** Your goal **
Starting at the line that has "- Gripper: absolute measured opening" and stopping after the line that has "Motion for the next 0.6", reproduce the listing below exactly; omit everything else.

Supplied entries: Begin

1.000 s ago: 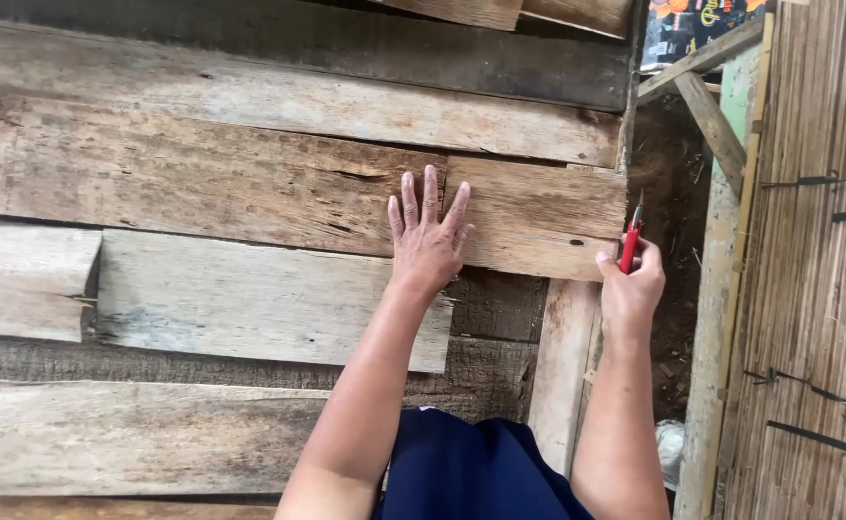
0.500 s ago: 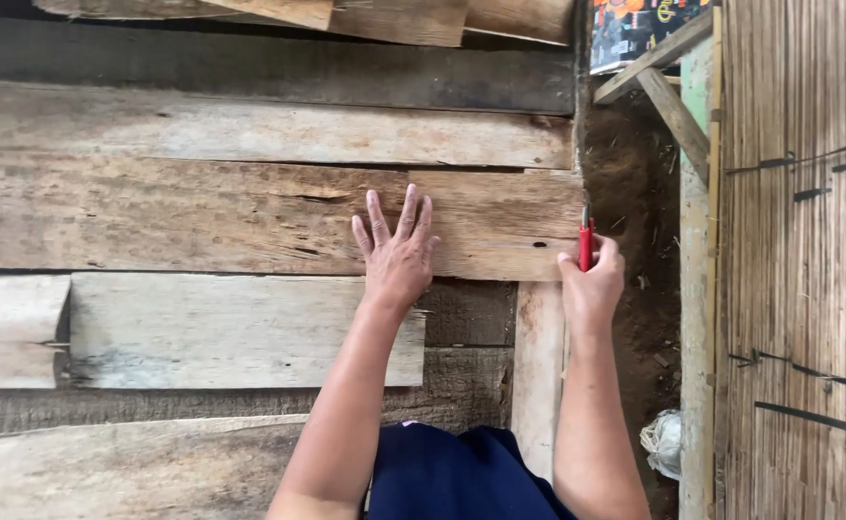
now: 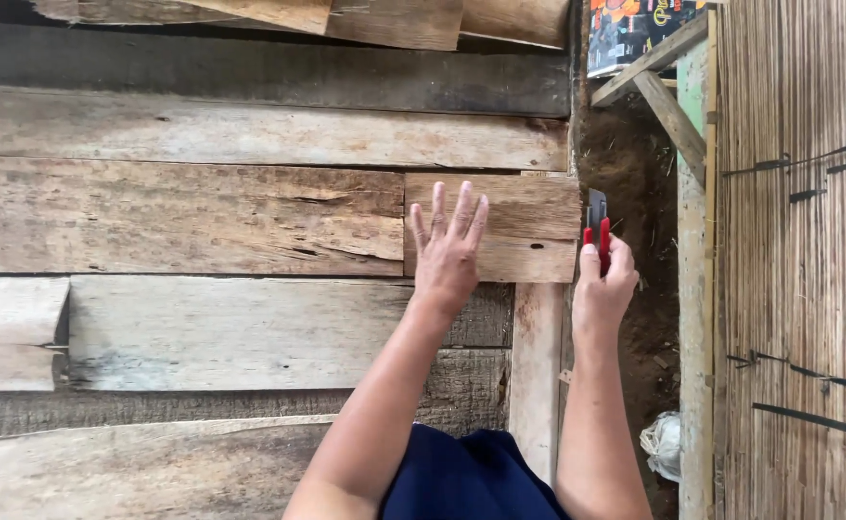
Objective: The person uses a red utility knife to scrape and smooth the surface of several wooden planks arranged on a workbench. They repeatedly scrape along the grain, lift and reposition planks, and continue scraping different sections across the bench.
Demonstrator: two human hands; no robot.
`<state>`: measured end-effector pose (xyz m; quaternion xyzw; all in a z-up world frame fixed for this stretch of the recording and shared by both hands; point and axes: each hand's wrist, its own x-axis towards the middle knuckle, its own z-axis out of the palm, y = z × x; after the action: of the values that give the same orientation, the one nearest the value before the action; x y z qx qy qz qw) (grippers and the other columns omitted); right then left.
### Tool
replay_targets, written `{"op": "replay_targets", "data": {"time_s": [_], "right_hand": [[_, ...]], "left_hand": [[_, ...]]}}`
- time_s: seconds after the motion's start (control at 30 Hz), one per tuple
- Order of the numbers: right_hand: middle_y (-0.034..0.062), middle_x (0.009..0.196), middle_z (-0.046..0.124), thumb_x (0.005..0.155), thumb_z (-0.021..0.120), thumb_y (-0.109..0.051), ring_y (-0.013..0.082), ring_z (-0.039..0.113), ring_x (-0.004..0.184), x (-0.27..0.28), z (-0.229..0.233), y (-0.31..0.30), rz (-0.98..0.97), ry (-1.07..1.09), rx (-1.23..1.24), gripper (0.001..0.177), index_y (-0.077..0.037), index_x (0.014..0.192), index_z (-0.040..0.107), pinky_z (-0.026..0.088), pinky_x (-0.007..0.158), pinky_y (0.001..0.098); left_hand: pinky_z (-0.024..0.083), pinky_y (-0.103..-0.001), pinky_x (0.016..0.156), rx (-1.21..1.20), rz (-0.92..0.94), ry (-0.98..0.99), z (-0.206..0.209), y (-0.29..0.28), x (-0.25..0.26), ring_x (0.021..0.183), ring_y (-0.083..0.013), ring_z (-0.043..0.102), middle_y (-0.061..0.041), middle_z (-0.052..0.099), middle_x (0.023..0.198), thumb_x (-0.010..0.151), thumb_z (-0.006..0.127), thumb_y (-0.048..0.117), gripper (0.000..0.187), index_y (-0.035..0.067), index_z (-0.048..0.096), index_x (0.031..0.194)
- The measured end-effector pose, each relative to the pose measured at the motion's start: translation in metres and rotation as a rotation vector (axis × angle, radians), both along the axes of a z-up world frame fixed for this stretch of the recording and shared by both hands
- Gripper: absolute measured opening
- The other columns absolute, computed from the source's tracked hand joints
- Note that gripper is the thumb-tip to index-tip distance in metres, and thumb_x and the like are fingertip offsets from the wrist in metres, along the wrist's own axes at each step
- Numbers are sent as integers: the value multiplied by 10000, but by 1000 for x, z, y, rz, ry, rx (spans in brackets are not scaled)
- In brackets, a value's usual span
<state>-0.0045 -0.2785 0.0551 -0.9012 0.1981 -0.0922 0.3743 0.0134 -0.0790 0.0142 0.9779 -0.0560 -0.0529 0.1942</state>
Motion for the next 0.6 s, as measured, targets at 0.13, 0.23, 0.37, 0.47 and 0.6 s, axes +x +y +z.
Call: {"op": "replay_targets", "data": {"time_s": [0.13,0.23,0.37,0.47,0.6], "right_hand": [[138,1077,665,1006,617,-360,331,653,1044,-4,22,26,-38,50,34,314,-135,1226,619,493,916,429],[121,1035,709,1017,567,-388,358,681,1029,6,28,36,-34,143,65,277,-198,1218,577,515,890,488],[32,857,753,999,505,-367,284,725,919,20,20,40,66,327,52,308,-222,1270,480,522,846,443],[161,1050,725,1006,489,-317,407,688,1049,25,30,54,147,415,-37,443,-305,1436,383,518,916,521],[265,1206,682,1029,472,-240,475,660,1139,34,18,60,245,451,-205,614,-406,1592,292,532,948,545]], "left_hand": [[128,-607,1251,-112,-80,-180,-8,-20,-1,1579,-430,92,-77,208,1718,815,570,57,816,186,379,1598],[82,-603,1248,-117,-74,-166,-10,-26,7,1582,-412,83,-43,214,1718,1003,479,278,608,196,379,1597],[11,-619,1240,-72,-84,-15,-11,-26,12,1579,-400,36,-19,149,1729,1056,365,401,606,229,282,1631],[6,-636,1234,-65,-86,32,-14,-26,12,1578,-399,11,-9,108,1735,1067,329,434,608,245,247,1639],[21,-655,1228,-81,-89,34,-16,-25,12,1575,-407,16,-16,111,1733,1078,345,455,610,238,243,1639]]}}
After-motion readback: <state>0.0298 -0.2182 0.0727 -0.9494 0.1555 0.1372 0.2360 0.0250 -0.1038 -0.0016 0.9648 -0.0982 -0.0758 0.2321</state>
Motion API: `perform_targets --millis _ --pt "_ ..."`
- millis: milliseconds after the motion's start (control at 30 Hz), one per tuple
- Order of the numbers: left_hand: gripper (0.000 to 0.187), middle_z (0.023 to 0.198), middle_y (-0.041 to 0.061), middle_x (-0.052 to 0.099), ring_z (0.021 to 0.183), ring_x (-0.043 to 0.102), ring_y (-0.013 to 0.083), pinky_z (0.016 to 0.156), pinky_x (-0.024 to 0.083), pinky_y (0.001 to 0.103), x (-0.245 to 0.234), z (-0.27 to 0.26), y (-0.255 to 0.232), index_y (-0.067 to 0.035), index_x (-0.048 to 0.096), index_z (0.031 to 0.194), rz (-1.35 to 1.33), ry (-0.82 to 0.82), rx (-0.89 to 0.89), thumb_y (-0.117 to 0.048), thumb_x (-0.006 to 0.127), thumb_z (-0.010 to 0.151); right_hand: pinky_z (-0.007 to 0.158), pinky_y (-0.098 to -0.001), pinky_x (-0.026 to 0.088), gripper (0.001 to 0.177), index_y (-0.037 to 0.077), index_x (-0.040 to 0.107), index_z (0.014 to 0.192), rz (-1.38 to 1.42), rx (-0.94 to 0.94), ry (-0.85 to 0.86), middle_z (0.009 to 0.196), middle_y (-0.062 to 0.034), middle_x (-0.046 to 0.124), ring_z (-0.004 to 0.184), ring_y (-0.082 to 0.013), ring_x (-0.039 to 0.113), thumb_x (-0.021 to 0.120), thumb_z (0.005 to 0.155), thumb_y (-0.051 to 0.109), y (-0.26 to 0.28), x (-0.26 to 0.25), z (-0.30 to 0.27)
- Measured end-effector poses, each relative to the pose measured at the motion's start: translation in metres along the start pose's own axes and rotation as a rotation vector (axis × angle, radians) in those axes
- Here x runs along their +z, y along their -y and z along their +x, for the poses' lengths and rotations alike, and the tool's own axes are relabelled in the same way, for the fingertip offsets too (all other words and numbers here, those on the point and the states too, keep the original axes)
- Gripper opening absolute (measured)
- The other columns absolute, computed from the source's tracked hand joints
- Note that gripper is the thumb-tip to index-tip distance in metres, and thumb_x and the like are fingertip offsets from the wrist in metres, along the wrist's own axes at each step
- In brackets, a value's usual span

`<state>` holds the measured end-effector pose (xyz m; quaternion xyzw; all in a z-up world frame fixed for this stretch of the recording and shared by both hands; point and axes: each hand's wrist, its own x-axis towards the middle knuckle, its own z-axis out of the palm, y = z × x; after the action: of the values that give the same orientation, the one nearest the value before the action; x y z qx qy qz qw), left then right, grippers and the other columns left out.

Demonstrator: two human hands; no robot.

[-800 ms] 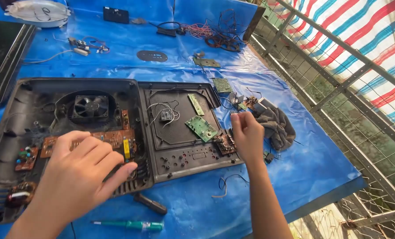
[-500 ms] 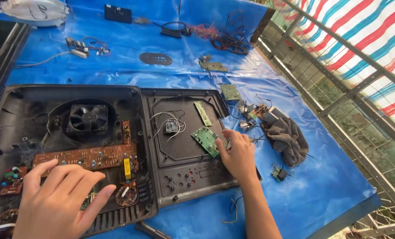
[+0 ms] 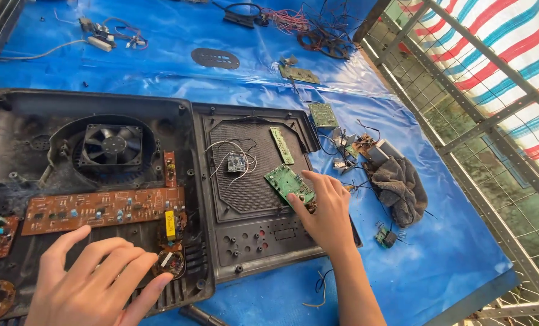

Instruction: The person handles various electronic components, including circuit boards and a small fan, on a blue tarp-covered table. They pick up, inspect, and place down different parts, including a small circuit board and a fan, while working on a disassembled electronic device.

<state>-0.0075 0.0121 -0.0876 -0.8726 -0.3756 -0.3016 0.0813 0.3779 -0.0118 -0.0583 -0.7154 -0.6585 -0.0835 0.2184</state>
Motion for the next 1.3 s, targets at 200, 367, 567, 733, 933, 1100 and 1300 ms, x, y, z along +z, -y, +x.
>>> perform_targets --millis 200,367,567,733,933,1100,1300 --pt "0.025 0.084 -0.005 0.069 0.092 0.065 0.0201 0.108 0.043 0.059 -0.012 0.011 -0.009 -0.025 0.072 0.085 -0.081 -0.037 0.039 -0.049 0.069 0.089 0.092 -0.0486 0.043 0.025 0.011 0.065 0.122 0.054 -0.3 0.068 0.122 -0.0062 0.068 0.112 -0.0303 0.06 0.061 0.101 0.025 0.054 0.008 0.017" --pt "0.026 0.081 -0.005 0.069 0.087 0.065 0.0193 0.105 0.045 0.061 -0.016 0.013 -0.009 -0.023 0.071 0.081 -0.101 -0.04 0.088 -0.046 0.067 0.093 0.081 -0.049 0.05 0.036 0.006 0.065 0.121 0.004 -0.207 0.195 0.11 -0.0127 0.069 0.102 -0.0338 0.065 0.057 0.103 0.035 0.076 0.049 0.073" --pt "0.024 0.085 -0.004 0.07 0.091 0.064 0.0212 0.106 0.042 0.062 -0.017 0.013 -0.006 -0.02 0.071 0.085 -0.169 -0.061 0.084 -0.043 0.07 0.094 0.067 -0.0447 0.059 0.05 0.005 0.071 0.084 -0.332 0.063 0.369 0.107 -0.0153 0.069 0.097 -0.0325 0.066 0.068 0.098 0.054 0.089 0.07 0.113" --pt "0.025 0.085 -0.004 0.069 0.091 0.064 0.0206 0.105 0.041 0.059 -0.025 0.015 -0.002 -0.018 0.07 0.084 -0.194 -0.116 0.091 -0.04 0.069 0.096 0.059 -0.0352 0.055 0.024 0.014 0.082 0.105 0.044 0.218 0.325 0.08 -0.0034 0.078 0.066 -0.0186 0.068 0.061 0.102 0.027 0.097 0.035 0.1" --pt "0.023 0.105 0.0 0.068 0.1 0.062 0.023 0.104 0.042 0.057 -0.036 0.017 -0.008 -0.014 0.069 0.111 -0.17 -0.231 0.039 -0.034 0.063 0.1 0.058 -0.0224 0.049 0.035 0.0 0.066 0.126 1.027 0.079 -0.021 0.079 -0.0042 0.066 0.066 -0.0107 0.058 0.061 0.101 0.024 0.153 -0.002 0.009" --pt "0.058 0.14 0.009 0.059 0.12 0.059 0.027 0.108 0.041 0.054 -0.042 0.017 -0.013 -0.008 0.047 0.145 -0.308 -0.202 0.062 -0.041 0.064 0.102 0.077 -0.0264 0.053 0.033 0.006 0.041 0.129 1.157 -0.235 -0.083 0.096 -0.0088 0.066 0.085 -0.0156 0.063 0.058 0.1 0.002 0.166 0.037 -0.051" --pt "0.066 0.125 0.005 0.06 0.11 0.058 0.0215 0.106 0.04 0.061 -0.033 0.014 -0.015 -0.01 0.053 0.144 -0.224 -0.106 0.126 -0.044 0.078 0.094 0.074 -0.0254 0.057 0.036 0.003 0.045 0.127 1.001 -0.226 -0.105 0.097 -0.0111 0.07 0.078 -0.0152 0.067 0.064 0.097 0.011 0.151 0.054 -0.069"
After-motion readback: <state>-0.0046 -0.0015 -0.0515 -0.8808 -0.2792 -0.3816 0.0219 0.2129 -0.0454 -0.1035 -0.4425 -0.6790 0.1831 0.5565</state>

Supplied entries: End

** Task output **
- Gripper: absolute measured opening
- The other columns absolute, computed from the source's tracked hand joints
- Note that gripper is the thumb-tip to index-tip distance in metres, and thumb_x and the like are fingertip offsets from the wrist in metres, along the wrist's own axes at each step
- Numbers are sent as integers: the value multiplied by 10000, but by 1000 for x, z, y, rz, ry, rx (spans in brackets are not scaled)
- In brackets, a value's usual span
<state>-0.0045 -0.2785 0.0551 -0.9012 0.1981 -0.0922 0.3743 0.0134 -0.0790 0.0142 0.9779 -0.0560 -0.0529 0.1942</state>
Motion for the next 0.6 s, as measured, targets at 0.13, 0.23, 0.37, 0.47 and 0.6 s, axes +x +y +z.

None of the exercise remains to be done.